Submit to this Journal Review for this Journal Propose a Special Issue

Article Menu

Share Help Cite Discuss in SciProfiles

Open AccessArticle

Peer-Review Record

Training Artificial Intelligence Algorithms with Automatically Labelled UAV Data from Physics-Based Simulation Software

Appl. Sci. 2023, 13(1), 131; https://doi.org/10.3390/app13010131

by Jonathan Boone¹, Christopher Goodin²

, Lalitha Dabbiru², Christopher Hudson²

, Lucas Cagle^2,* and Daniel Carruth^2,*

Reviewer 1: Anonymous

Reviewer 2: Anonymous

Appl. Sci. 2023, 13(1), 131; https://doi.org/10.3390/app13010131

Submission received: 28 November 2022 / Revised: 13 December 2022 / Accepted: 16 December 2022 / Published: 22 December 2022

(This article belongs to the Topic Artificial Intelligence in Sensors)

Round 1

Reviewer 1 Report (New Reviewer)

In this contribution, the authors developed a software to automatically generate labeled image data for training and testing ML. The study was well designed and carried out and scientifically sound; however, there are a few minor points that needed to be addressed before final publication in Applied Sciences.

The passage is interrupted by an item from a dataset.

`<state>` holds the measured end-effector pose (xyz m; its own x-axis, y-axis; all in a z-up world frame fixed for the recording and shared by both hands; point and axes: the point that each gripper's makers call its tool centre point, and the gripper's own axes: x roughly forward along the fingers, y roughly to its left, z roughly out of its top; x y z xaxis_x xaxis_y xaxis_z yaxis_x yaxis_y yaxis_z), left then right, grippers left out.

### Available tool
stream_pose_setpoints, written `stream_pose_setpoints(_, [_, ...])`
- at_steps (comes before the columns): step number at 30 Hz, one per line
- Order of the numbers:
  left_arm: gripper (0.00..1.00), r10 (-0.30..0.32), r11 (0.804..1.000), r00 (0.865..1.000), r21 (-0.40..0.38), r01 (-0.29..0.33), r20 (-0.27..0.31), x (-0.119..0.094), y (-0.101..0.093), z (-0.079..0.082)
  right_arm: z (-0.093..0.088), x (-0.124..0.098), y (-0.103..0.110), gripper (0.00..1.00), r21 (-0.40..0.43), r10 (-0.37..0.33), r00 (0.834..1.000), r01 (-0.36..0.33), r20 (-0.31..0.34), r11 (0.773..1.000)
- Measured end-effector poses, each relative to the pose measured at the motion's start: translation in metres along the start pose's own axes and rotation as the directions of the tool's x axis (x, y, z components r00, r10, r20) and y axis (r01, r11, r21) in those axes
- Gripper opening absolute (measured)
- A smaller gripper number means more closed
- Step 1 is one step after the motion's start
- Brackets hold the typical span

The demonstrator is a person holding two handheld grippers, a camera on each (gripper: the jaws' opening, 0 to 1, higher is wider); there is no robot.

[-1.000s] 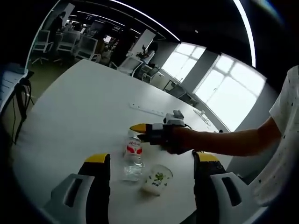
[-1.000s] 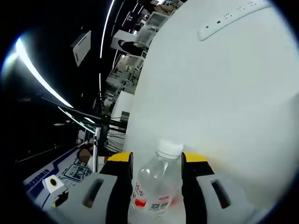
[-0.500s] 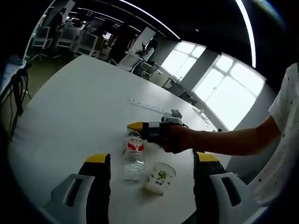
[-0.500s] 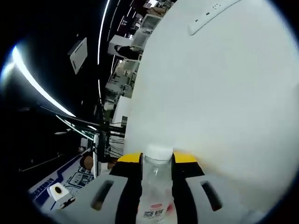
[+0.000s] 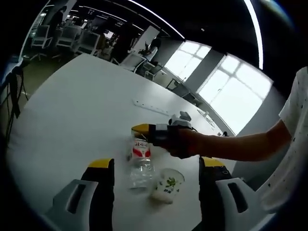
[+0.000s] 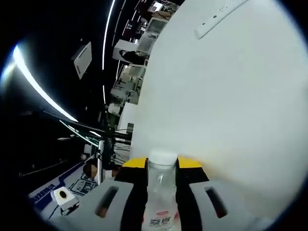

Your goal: Arrange the tabletop items into an orderly group along one side of the table until the central work area is clear of visible clutter.

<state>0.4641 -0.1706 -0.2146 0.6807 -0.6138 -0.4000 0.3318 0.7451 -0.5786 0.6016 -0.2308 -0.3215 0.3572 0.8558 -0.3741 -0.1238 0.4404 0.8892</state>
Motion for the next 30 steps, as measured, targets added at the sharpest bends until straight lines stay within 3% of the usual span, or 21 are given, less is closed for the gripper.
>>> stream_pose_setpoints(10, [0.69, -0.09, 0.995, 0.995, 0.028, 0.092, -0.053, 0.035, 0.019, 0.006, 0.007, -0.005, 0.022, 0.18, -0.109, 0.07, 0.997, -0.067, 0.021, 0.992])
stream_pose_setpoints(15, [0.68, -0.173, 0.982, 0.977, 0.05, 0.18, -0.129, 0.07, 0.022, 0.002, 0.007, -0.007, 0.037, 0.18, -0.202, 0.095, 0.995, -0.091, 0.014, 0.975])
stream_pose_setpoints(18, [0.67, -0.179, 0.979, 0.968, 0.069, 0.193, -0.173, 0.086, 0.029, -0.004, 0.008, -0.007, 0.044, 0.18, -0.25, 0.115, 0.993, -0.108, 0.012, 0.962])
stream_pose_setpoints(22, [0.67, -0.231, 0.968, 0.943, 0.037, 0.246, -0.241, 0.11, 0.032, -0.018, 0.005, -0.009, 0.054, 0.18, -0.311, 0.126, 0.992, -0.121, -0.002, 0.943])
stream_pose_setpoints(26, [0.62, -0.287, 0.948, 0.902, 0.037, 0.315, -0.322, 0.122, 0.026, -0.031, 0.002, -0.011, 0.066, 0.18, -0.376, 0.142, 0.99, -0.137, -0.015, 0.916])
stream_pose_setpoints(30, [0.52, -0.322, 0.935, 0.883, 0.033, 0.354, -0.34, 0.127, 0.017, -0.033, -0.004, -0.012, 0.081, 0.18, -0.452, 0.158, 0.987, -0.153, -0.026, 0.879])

1. The title is too broad – maybe consider adapting words e.g. “UAV”, “labeling”, and/or “software” in the title.

2. The reviewer didn’t capture much details of the “physics-based simulations” – could the authors clarify further? E.g. the simulation details and key equations.

3. A. In Section 5 (objective detection), please provide the hyperparameters of the model, hyperparameter optimization procedure, learning curve, etc.

B. Metrics other than “precision” are needed to evaluate the model. Were this 77.99% accuracy from training set or test set? Was there a validation set when tuning the model?

4. Minor issue: References needed for CNN (line 52), RCNN (line 66), OIDN (line 259), and FPN (line 346).

Author Response

Thank you for your comments. Please see the responses.

Author Response File: Author Response.docx

Reviewer 2 Report (New Reviewer)

Review Report: applsci-2095443 Title: Training Artificial Intelligence Algorithms with Physics-Based Simulations

Comments: I have carefully reviewed the paper and found that the results of the paper look interesting. Overall, the paper and subject are related to the journal's scope and interesting topic for the readers. Therefore, the manuscript can be accepted for publication after the major revisions.

1. Abstract is hard to follow. Revise by adding some abstractable outcomes.

2. The introduction section needs serious changes. It must highlight, what the problem is? Why implementing this technique? What are the drawbacks in previous studies.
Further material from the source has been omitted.